If you hadn’t heard about it yet, the DNC (Domain Name Commission) for New Zealand are starting the process towards bringing in the ability to include (for a start) five different characters into the .nz domain space. These are; the the macronised vowels ā, ē, ī, ō, and ū which are not currently available in the .nz domain market.
Having New Zealand domains include these is a logical choice given that a large number of Te Reo Māori words include these characters. If you are interested in having your say about whether or not they should be introduced you can submit directly to the Working Group.
This brings up a few interesting questions in the affiliate marketing world in New Zealand as you may now have people who have been trading on words without these characters where, if they are not the first in to register the new domains, may end up with intellectual property issues (e.g. copyright, passing off) if another company or an affiliate decides to use the domain for the same purposes.
In the affiliate world, being a “domain affiliate” can be a lucrative business. Many affiliates have made a lot of money from buying up domains, both for type-in traffic (where people just type the domain directly into their browser in the hope of getting the site they are looking for) as well as for generic keywords which other companies consider a valuable item.
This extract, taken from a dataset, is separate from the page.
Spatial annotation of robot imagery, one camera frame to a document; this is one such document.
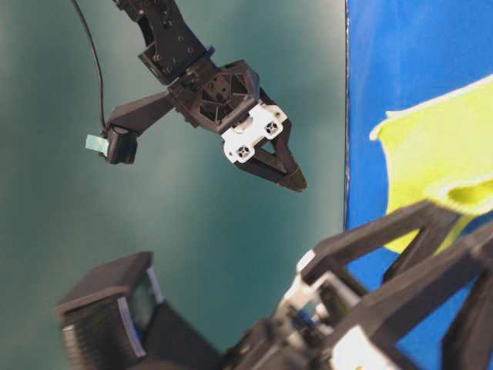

There are people on both sides of the fence in terms of calling some of the above domain-squatting or not. It is usually a case-by-case basis to be able to call it that as there are many legitimate reasons for registering valuable domains.
For an affiliate program, this can be a double-edged sword and some treat the matter very differently to others. Many affiliate programs will have in their terms and conditions that an affiliate cannot receive or pass-through traffic generated through the use of the companies brand name. Others are not quite so restrictive.
In the case of a large multi-national company who is receiving significant traffic from its branding, then protection of the brand from the affiliate is quite a logical choice (particularly when PPC traffic and branded keywords are involved). However it can be taken too far by some smaller affiliate programs when there is no real need to become so restrictive about the branded domain.
Take the registering of domain names which are similar to the brand name of the company. Not many companies have the resources to register every domain name which is mildly relevant to their brand. For example, I’m sure Google will have registered the googlr.com domain (for type in traffic mistakes) when your average company would not have the funds to register all typo’s or hyphenated domains relevant to their brand (e.g. google-analytics.com).
This is where a bit of flexibility from an affiliate program in regards to their affiliates domain and brand usage can go a long way to help both parties increase revenue. I have seen many cases where a good affiliate was trading off a hyphenated brand name and the smarter companies were happy for the affiliate to use those sites and their traffic, so long as the affiliate is sending the traffic to the brands own website.
So, if you’re looking at whether or not to try and register every domain you can think of that looks even close to your brand, try opening an affiliate program instead and you may find that you problem will be solved with an increase in revenue!